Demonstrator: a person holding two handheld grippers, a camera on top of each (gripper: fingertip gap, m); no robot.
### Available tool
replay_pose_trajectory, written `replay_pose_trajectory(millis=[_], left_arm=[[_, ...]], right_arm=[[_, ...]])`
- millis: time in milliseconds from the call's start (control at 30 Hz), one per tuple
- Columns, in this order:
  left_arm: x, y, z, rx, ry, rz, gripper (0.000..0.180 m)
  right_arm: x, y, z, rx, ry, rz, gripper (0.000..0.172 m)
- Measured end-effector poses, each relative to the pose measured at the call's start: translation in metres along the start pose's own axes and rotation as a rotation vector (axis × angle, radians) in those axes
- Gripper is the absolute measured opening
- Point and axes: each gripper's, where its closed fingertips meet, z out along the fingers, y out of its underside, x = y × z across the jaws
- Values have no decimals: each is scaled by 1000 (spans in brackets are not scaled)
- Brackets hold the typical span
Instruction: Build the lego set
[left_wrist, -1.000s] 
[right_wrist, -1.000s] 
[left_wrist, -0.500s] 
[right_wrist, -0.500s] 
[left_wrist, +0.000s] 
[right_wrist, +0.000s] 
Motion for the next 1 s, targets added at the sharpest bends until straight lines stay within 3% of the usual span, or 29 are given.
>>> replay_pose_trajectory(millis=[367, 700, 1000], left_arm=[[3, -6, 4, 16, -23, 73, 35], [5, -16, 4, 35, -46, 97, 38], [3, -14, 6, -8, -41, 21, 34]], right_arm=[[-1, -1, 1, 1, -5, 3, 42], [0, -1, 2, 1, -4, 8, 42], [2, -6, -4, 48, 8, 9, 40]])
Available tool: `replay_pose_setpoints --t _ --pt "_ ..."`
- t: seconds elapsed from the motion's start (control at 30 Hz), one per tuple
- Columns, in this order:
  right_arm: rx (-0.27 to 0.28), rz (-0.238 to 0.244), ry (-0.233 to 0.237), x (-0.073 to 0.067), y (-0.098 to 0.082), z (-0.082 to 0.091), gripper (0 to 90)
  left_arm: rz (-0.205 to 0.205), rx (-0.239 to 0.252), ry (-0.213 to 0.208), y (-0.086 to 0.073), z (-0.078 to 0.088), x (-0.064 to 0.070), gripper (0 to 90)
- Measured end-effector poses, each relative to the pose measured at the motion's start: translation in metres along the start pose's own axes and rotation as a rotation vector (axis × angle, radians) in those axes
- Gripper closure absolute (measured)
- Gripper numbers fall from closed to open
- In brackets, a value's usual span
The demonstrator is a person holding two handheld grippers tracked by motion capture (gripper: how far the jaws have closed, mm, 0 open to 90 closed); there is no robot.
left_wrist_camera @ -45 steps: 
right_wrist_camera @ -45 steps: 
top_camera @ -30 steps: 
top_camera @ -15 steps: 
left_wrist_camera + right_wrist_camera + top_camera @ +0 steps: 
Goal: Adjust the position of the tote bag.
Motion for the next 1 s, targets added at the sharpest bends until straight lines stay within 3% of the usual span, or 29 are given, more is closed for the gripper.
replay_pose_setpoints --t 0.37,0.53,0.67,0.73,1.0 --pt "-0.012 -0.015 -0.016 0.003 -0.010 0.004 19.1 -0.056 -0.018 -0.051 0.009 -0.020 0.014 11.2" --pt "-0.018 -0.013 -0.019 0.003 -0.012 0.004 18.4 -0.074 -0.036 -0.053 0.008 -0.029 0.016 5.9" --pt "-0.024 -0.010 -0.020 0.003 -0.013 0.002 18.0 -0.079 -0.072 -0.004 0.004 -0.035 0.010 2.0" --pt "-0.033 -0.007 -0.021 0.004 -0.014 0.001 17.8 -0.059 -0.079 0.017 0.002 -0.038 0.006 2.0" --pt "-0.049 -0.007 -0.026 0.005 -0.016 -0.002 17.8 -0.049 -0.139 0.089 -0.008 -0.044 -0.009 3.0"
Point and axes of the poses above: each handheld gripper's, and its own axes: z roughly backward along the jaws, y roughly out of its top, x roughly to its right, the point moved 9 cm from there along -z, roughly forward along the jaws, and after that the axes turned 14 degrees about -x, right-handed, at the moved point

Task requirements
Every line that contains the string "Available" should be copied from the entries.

Reply
### Available tool
Available tool: `replay_pose_setpoints --t _ --pt "_ ..."`

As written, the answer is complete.